Birth story - Debbie and baby Mabel
*Trigger Warning* - I’ll mention my pregnancy history as part of my overall birth story but not focus on it - includes a TFMR due to genetic abnormalities, miscarriage, cholestasis. Use of the word contractions as not negative to me.
I’m trying to keep my story focused on this journey but I’d be remiss if I didn’t credit my overall journey that brought me to where I am today.
We have a living son who is 3.5 and that pregnancy was relatively uneventful until I developed cholestasis around 34 weeks. If you’re not familiar, it’s a pregnancy condition affecting the mamma’s liver which then causes concern that bile isn’t filtering properly which can affect the baby. I realized I had it because I had insanely itchy hands and feet - the tell tale sign of cholestasis. We met with a fetal specialist weekly and I ended up delivering via midwife at 39 weeks. Labor lasted 14 hours, was back labor meaning the contractions were felt in the back, at one point went into back labor which was pretty painful and my pain relief was having a doula to aid me, a birthing tub, and massage. I was incredibly tense, looking back I was breathing like an imbecile but we got there. Again, the tension I was holding was palpable and definitely slowed down delivery.

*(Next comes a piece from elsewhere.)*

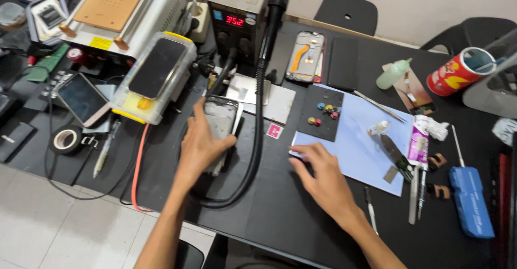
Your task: The person uses a hot air gun to heat a small component held by tweezers on a workbench. They then place the component on a small black mat and handle a disassembled smartphone, picking it up and turning it over to view the internal components.
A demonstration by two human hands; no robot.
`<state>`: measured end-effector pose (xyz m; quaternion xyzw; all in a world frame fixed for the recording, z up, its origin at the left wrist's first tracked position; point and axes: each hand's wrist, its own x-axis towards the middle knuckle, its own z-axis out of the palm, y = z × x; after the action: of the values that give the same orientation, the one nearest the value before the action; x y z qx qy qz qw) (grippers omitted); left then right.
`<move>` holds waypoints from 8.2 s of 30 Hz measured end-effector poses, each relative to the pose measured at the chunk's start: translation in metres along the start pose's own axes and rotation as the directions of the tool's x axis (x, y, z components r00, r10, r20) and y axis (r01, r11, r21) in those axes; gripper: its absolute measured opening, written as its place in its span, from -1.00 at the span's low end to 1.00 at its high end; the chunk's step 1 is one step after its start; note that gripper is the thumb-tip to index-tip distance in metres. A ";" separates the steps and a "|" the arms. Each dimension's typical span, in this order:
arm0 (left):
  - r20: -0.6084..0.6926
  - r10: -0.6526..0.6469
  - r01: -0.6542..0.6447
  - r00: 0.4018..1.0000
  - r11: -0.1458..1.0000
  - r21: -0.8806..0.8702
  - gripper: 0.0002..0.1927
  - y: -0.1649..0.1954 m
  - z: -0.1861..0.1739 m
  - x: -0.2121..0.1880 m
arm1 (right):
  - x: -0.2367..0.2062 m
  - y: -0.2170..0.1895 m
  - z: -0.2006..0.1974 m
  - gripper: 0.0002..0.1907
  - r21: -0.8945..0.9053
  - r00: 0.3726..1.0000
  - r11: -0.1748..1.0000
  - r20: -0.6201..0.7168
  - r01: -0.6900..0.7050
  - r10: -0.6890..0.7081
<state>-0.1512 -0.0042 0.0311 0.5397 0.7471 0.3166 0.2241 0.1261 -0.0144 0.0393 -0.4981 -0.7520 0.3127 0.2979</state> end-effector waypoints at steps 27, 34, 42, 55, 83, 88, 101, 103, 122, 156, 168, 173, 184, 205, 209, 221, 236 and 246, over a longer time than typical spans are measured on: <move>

My 2nd pregnancy made it to 22 weeks at which point we had a TFMR. Our baby had Joubert syndrome which was discovered during the 20 week anatomy scan. That loss is my life’s greatest sadness, darkest moment, yet also my most selfless moments and moments of finding my courage. I don’t wish it upon anyone. It also led us to understand that we carry a 25% likelihood of all pregnancies ending up with a non-life sustaining set of abnormalities. That was the icing on the already bleak cake.
3rd pregnancy was a miscarriage at 11 weeks. There isn’t much to say there. I miscarried at home, fully. Waiting for that to happen naturally was sad but I had greater sadness previously and I understood more about pregnancy at this point.
4th pregnancy - our 🌈 baby Mabel Aurora. She met us on the wings of the babies I couldn’t bring to light and I fully believe they protected Mabel and me all throughout pregnancy. We had a number of scares including hemorrhaging after the CVS test, a cardiac scare for Mabel (turned out to be nothing), initial diagnosis of cholestasis (miraculously it went away which is unheard of), and a slew of smaller scale things that about drove me crazy. But we made it through them all and honestly once you’ve lost a baby…it’s all scary until it isn’t.
When I tell you that this delivery was next level…it was like a different human delivered Mabel. I was in labor for 11 hours but here is how it played out.
10:30 contractions started. 15 min apart lasting 45-75 seconds. I was able to comfortably focus on up breathing while lying down until 3am, by myself on the living room couch.
3am moved to our bedroom because I didn’t feel like being alone. Let my husband know I was having contractions and read and did up breathing until 5am.
5am took a warm shower until 6am, literally an hour. Up breathing.
6am asked the midwife to come. Contractions were 5 min apart lasting a minute. They got there by 7am and I was 5-6cm dilated, 90% effaced.
By 7am the birthing tub was inflated and filled. Took forever! I was in there at around 7:30 and by I’d say 8:15 I was having urges to push. Pain was pretty severe but I focused on my down breathing, my husband and midwife team was stellar on affirmations, and my visualization of choice was the rising and lowering of a beach ride, sudsy water on the sand, a calm and sort of overcast day. That worked for me. My midwife team administered pressure on my hips during the push contractions and my breathing was admittedly more like a loud moan though I was paying attention to my breathing and correcting myself when I was holding breath or rushing breath. It was tough but having something to focus on made a difference.
I wanted to be alone for most of my laboring, which was wild. I was on my own from 10:30-6am just breathing like the course taught me. It allowed my husband to tend to our 3.5 year old and keep the house calm. I’m so thankful for this course! I understood the science of my body birthing, what my baby was equipped to do, just so much more knowledge which gave me confidence in my abilities.
The result was a positive birthing experience for both myself, my baby, my household and our family meeting each other.